The rest of this didn’t seem so dreadful. I went back into the multi gravitational chamber and then into the liquid filled pyramid.

I played a hunch. Having been brought down here by some 45 degree force, I guessed that there was one going up. I found it in a minute and started being transported upward.

I broke off at what I thought was my floor. I was off a little and was forced to scale a few of the terraces. Fifty feet from where I thought the shaft down was, my tactile sensors went completely dead.

I checked my systems. I was still dead. I still had four minutes of air. Consider all readouts completely untrustworthy.

That said, I found the shaft down. There was something in the water behind me. I was no longer in the mood to play.

The Charliq mine would kill the Assembler Brain Box. There would be no jumping to another body. It would be dead.

At the time I didn’t regret attempting to kill it. I did regret missing it.

It was a good reminder that Charliq had to be tuned. It reacts differently in different environments.

I churned about and spotted the Assembler Brain Box. This one was a can of beans.

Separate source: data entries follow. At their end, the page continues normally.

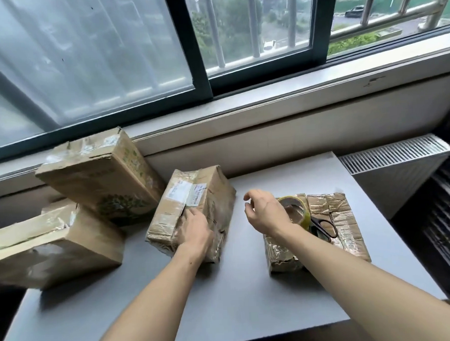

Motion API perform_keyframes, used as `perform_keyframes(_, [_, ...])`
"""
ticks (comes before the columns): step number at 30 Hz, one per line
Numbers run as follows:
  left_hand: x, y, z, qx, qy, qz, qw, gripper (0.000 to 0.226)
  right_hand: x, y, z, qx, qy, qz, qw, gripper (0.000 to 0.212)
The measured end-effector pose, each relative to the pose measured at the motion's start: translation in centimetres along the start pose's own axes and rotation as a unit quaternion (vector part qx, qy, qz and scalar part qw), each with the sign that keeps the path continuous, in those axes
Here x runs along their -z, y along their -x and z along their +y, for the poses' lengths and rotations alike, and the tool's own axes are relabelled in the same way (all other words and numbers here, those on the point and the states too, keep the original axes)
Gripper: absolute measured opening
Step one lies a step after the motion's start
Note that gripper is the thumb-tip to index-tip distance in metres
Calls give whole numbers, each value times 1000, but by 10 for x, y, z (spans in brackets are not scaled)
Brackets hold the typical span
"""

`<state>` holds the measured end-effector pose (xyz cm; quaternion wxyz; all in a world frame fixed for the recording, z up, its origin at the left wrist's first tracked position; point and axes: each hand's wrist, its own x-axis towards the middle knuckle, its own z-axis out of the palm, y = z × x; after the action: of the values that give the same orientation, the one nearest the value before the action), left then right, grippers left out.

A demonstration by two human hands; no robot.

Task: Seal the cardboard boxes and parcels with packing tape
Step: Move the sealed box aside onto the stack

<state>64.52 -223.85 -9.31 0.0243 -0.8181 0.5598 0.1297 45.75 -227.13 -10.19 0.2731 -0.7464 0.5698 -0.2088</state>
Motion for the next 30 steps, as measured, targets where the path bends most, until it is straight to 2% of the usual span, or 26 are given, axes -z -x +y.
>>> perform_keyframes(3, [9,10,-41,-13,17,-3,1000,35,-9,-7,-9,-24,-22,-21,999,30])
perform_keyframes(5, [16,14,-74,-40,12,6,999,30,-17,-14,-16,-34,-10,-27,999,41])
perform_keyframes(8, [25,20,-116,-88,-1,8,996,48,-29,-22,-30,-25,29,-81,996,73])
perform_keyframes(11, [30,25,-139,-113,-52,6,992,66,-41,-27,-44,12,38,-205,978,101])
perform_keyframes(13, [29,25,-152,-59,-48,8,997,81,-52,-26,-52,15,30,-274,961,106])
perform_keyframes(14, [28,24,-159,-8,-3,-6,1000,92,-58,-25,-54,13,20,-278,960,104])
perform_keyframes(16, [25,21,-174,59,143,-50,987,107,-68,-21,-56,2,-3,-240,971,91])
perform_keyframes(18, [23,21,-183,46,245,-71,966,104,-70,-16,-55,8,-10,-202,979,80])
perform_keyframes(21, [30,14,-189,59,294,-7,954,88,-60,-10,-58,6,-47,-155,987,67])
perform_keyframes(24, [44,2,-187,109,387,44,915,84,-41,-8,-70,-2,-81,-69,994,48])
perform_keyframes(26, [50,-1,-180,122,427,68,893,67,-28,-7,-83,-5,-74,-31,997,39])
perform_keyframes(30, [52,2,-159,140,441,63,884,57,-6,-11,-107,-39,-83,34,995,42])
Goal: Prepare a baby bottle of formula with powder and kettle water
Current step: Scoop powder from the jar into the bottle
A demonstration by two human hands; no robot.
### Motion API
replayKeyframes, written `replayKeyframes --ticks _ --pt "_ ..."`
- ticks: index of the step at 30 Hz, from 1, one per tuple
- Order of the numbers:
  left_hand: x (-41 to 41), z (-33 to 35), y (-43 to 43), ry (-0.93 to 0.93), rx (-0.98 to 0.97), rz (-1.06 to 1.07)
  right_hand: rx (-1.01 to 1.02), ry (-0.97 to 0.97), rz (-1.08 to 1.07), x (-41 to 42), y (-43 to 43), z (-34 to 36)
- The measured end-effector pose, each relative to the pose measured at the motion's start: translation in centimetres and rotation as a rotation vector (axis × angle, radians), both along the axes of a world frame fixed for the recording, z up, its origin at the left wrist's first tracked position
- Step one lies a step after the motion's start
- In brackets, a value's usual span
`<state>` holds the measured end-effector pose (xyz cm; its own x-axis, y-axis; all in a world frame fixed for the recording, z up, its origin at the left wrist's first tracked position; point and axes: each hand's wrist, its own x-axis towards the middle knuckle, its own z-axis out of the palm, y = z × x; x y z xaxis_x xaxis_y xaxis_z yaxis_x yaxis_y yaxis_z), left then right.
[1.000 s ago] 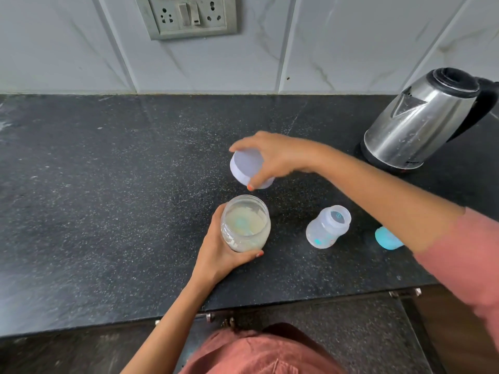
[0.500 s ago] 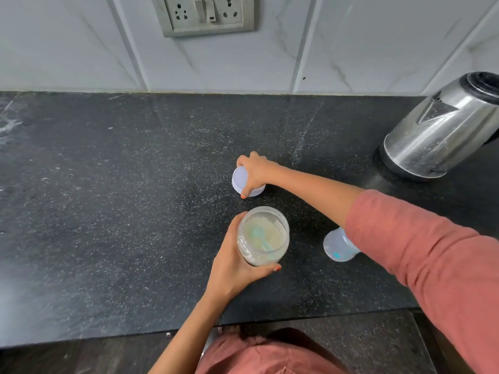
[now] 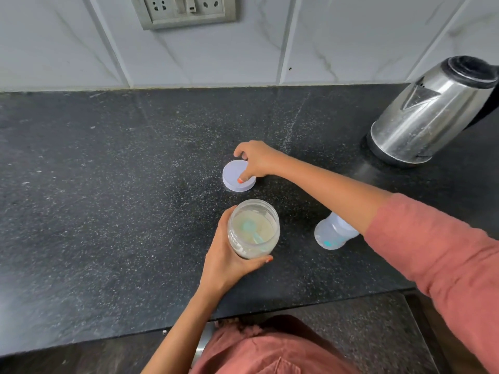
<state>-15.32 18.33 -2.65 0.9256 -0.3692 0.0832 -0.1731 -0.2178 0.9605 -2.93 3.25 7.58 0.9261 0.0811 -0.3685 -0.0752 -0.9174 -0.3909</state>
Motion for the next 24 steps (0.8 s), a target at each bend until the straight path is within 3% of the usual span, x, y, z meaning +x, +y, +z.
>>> replayKeyframes --ticks 5,10,24 --pt "-0.1 0.0 -0.2 -0.018 -0.010 -0.006 0.154 -0.093 -0.084 -4.6 -0.6 3.7" --pt "0.1 0.4 -0.6 -0.032 -0.036 -0.018 0.222 -0.065 -0.066 -9.6 -0.3 6.4" --pt "-0.2 -0.2 -0.4 0.037 -0.040 -0.018 -0.397 -0.114 0.086 -12.1 4.1 2.8"
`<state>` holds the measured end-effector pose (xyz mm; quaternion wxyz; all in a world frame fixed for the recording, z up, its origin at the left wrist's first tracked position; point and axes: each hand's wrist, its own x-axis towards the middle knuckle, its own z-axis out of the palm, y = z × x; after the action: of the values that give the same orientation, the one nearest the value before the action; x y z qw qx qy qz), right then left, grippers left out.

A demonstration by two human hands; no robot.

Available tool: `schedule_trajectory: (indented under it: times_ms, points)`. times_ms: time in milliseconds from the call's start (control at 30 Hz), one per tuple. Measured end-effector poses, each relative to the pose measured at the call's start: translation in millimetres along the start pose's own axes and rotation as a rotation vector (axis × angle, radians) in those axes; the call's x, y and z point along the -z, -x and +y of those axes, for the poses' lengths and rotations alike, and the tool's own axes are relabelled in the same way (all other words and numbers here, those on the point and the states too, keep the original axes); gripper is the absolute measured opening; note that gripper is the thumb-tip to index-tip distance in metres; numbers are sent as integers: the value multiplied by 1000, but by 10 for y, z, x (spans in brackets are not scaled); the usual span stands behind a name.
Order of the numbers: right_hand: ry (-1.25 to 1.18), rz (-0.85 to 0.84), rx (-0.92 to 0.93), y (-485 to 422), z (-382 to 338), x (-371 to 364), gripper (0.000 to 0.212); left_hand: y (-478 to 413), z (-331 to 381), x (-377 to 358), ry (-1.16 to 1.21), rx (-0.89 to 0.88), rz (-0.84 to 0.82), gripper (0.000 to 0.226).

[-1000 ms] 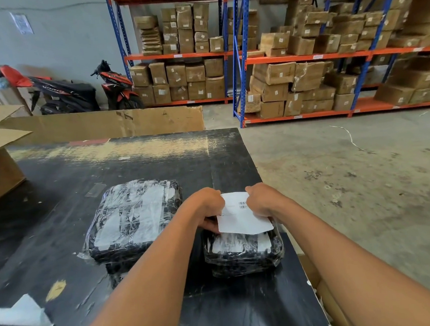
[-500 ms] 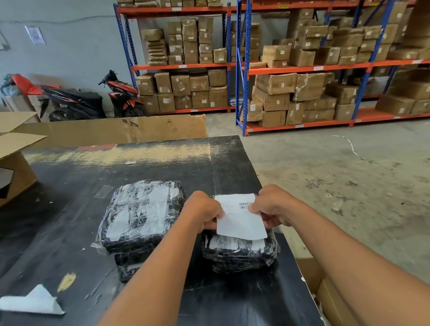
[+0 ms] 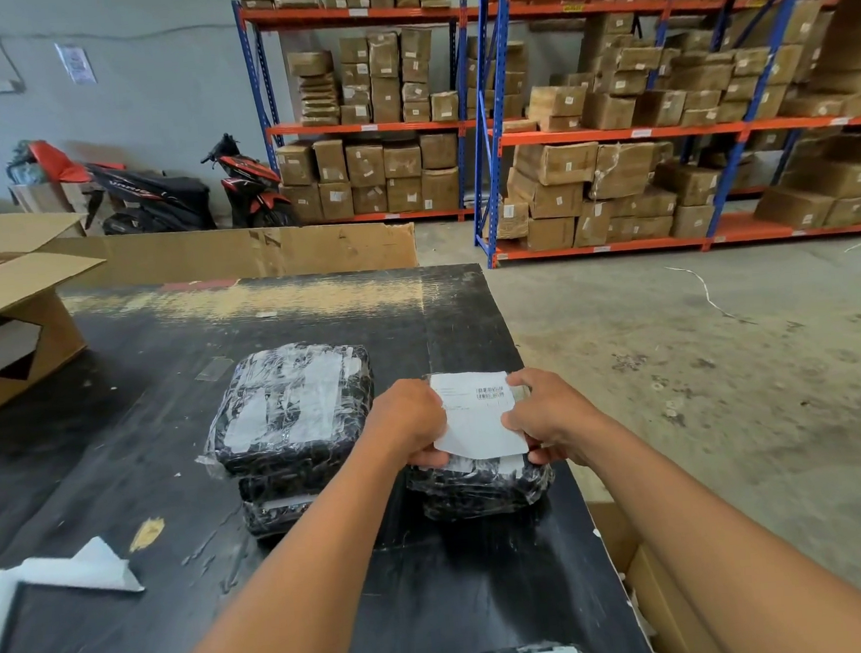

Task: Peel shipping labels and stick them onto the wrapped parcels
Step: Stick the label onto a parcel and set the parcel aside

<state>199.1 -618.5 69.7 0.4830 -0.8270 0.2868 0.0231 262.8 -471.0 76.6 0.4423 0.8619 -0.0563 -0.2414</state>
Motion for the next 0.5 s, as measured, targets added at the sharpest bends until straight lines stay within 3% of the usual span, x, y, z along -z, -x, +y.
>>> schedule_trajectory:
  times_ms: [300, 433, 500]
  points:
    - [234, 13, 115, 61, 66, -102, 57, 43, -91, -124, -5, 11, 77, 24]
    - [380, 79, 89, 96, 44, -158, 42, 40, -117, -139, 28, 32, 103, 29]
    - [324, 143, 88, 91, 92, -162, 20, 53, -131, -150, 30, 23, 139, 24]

If it had gotten this far, why couldn’t it go further? I later was informed that this body had been pre-positioned here. Just getting it to this area had taken several attempts over what seemed a very long period of time.

Due to the nature of the fluid and the materials the Assembler had to work with, it could only go up. It couldn’t go down. As yet, it hadn’t been able to compel a zombie to go down this shaft.

I began to back down the angled shaft. It swam from the terrace and headed to the shaft’s start. I kept moving back until I had the being squarely in the mine’s sights. Then I triggered it.

I have never missed anything so cleanly. The charge hit the back wall, blowing the Assembler at me. Plasma shot up behind it. The next stop was being ejaculated into the building at Chicago and Avers.